Department of Pharmacology, Faculty of Medicine, Kagawa University, Kagawa, Japan.
Division of Nephrology and Hypertension, Osaka City General Hospital, Osaka, Japan.
J Pharmacol Sci. 2018 Jun;137(2):220-223. doi: 10.1016/j.jphs.2017.10.006. Epub 2017 Oct 28.
We aimed to examine the effects of a sodium glucose co-transporter 2 (SGLT2) inhibitor on systemic and intrarenal renin-angiotensin system (RAS) in subtotally nephrectomized non-diabetic rats, a model of chronic kidney disease (CKD). Oral administration of the selective SGLT2 inhibitor, TA-1887 (10 mg/kg/day), for 10 weeks induced glycosuria. However, plasma renin activity, plasma angiotensinogen levels, kidney angiotensin II contents and renal injury were not significantly affected by TA-1887. These data indicate that chronic treatment with an SGLT2 inhibitor does not activate the systemic and intrarenal RAS in subjects with non-diabetic CKD.

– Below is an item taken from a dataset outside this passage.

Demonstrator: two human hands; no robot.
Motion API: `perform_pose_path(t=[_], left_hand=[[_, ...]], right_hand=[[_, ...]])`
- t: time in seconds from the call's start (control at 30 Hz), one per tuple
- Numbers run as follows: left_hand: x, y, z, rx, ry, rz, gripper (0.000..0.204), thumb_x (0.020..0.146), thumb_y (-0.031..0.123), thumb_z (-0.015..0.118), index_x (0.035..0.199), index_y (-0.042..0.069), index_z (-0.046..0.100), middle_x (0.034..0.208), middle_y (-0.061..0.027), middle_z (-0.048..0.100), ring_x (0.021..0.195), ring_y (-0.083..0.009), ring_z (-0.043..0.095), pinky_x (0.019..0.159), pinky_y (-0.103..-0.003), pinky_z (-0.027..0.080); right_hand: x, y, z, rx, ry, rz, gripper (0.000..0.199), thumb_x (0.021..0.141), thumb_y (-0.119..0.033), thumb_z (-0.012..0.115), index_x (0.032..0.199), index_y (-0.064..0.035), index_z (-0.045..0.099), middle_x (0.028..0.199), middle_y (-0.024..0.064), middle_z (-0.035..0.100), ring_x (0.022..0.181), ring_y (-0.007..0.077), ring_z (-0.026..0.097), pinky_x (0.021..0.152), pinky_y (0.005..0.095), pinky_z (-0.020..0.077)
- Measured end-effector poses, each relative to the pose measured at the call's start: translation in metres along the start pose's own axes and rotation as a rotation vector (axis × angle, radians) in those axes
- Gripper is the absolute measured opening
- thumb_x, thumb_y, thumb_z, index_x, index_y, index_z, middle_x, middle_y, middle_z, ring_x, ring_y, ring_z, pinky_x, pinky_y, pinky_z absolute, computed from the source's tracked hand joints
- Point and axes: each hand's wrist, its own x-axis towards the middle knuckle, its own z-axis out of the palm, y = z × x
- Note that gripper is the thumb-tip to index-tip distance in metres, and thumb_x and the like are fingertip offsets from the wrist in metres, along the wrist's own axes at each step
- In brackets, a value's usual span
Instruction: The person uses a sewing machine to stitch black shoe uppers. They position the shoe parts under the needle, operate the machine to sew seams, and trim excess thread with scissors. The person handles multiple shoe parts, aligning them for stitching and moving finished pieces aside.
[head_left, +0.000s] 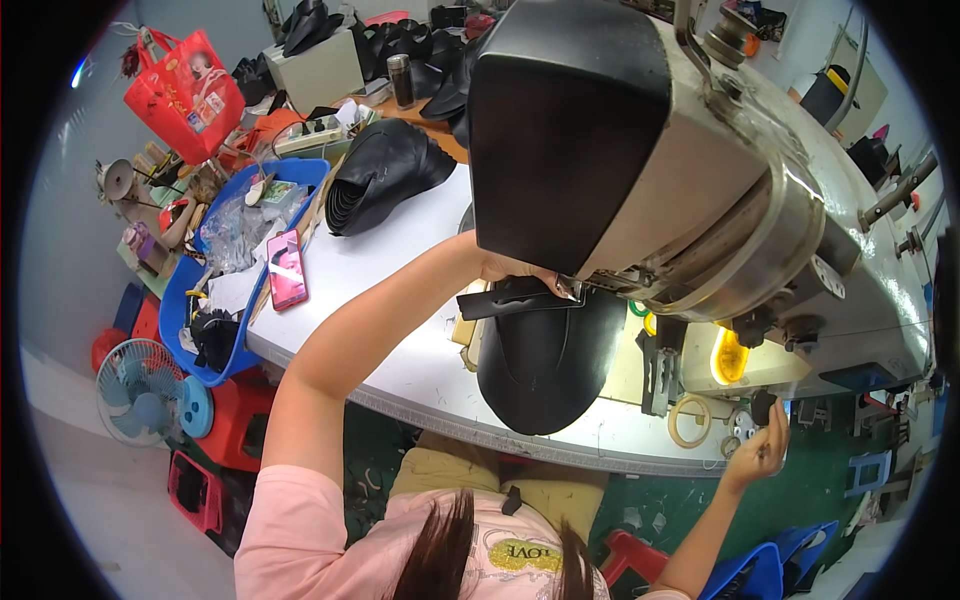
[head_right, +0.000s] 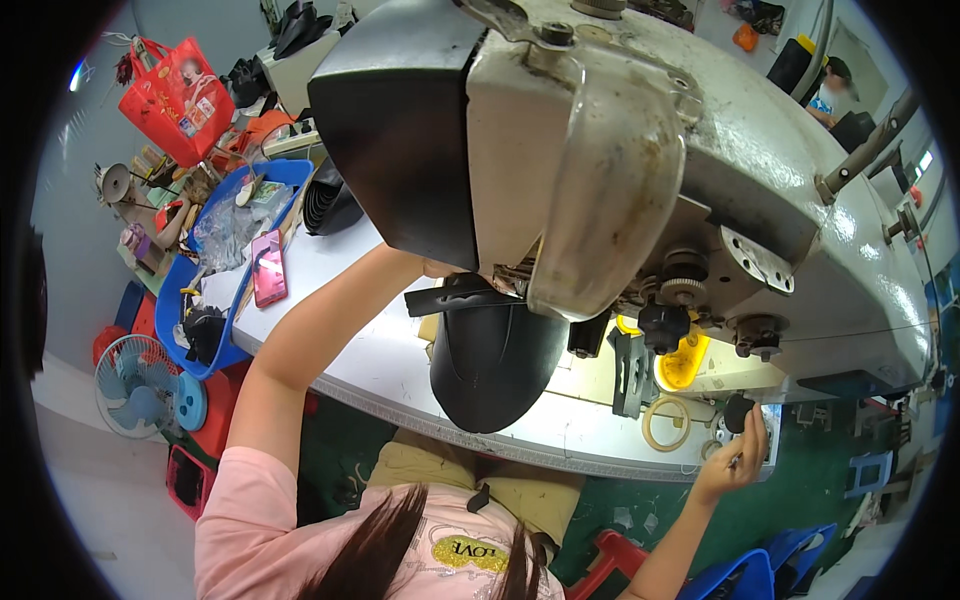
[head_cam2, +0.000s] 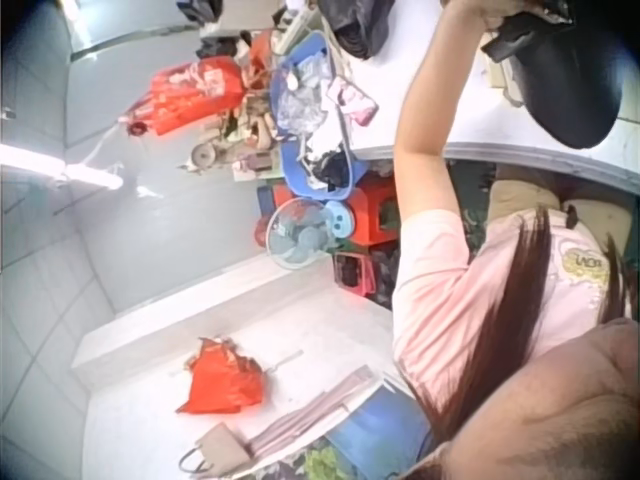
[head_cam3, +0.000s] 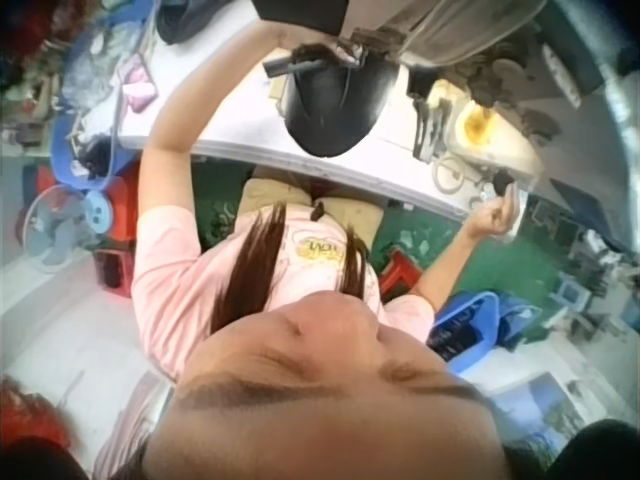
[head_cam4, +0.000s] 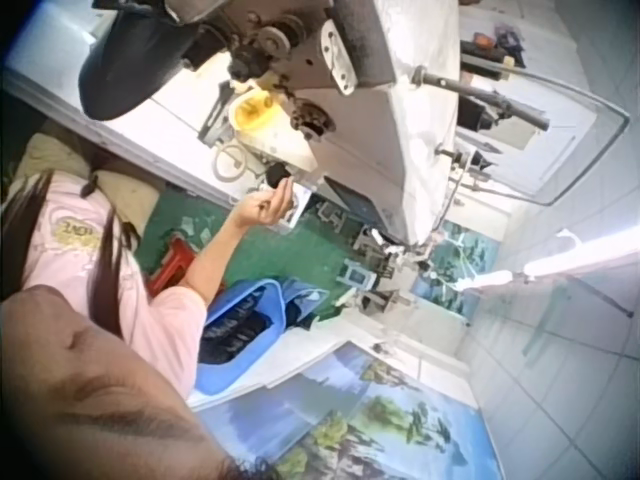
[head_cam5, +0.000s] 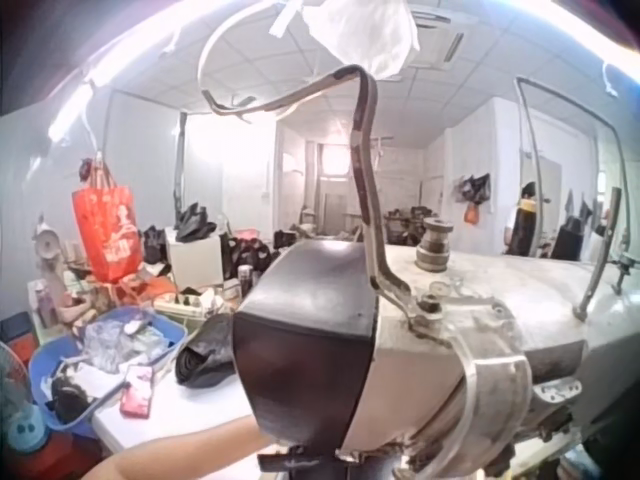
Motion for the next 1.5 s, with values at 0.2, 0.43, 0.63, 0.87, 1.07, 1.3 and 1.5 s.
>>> perform_pose_path(t=[0.2,0.43,0.63,0.87,1.07,1.3,1.5], left_hand=[[-0.001,-0.006,0.002,0.082,-0.029,-0.021,0.045,0.061,-0.001,0.069,0.104,0.002,0.055,0.101,-0.0099,0.057,0.096,-0.0188,0.05,0.084,-0.028,0.037],[-0.015,0.007,0.007,-0.021,0.002,0.05,0.044,0.06,-0.002,0.069,0.102,0.002,0.056,0.099,-0.0096,0.057,0.092,-0.0183,0.052,0.084,-0.027,0.038],[-0.007,-0.002,-0.001,-0.073,-0.019,0.086,0.039,0.058,-0.003,0.068,0.095,0.003,0.059,0.089,-0.0086,0.06,0.08,-0.0157,0.056,0.075,-0.025,0.044],[-0.004,0.001,-0.003,-0.109,-0.007,0.09,0.035,0.06,-0.003,0.066,0.094,0.003,0.059,0.084,-0.0074,0.06,0.077,-0.0137,0.057,0.071,-0.024,0.045],[-0.005,-0.013,0.0,-0.267,0.127,0.017,0.033,0.061,-0.004,0.065,0.093,0.003,0.059,0.081,-0.0065,0.06,0.074,-0.0123,0.057,0.068,-0.023,0.045],[-0.049,-0.067,0.034,-0.416,0.098,0.222,0.033,0.065,-0.001,0.064,0.097,0.002,0.055,0.079,-0.001,0.058,0.073,-0.0082,0.054,0.068,-0.023,0.043],[-0.113,-0.104,0.072,-0.394,0.275,0.321,0.04,0.064,-0.005,0.065,0.102,0.002,0.053,0.097,-0.0076,0.057,0.096,-0.0141,0.05,0.084,-0.029,0.041]], right_hand=[[0.054,0.078,-0.02,0.146,0.354,0.259,0.022,0.084,-0.006,0.047,0.102,0.0034,0.054,0.087,0.0131,0.06,0.086,0.0271,0.057,0.072,0.0304,0.0467],[0.161,0.279,-0.089,-0.243,0.108,0.496,0.036,0.087,-0.026,0.045,0.109,0.0019,0.05,0.096,0.013,0.058,0.076,0.0219,0.057,0.068,0.032,0.0473],[0.159,0.3,-0.09,-0.158,0.014,0.57,0.04,0.085,-0.031,0.047,0.108,0.0015,0.051,0.095,0.0122,0.059,0.077,0.021,0.057,0.067,0.0309,0.0445],[0.088,0.125,-0.047,-0.113,0.463,0.342,0.029,0.086,-0.023,0.049,0.101,0.001,0.054,0.091,0.0094,0.06,0.072,0.0145,0.055,0.057,0.0239,0.042],[0.019,0.007,-0.007,0.276,0.31,0.386,0.014,0.086,-0.009,0.047,0.084,0.0033,0.054,0.064,0.0047,0.054,0.048,0.008,0.041,0.045,0.0208,0.0352],[-0.021,-0.095,0.05,0.72,-0.459,0.48,0.022,0.082,-0.011,0.049,0.1,0.0014,0.051,0.072,0.0047,0.051,0.062,0.0098,0.048,0.058,0.0232,0.0409],[-0.04,-0.161,0.058,1.279,-0.997,0.651,0.021,0.085,-0.016,0.041,0.099,-0.0009,0.047,0.08,0.0053,0.049,0.073,0.0103,0.045,0.068,0.0225,0.0372]])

我们旨在研究钠-葡萄糖共转运蛋白 2(SGLT2)抑制剂对部分肾切除非糖尿病大鼠(一种慢性肾脏病模型)全身和肾内肾素-血管紧张素系统(RAS)的影响。选择性 SGLT2 抑制剂 TA-1887(10mg/kg/天)口服给药 10 周可诱导糖尿。然而,TA-1887 对血浆肾素活性、血浆血管紧张素原水平、肾脏血管紧张素 II 含量和肾脏损伤没有显著影响。这些数据表明,在非糖尿病 CKD 患者中,慢性 SGLT2 抑制剂治疗不会激活全身和肾内 RAS。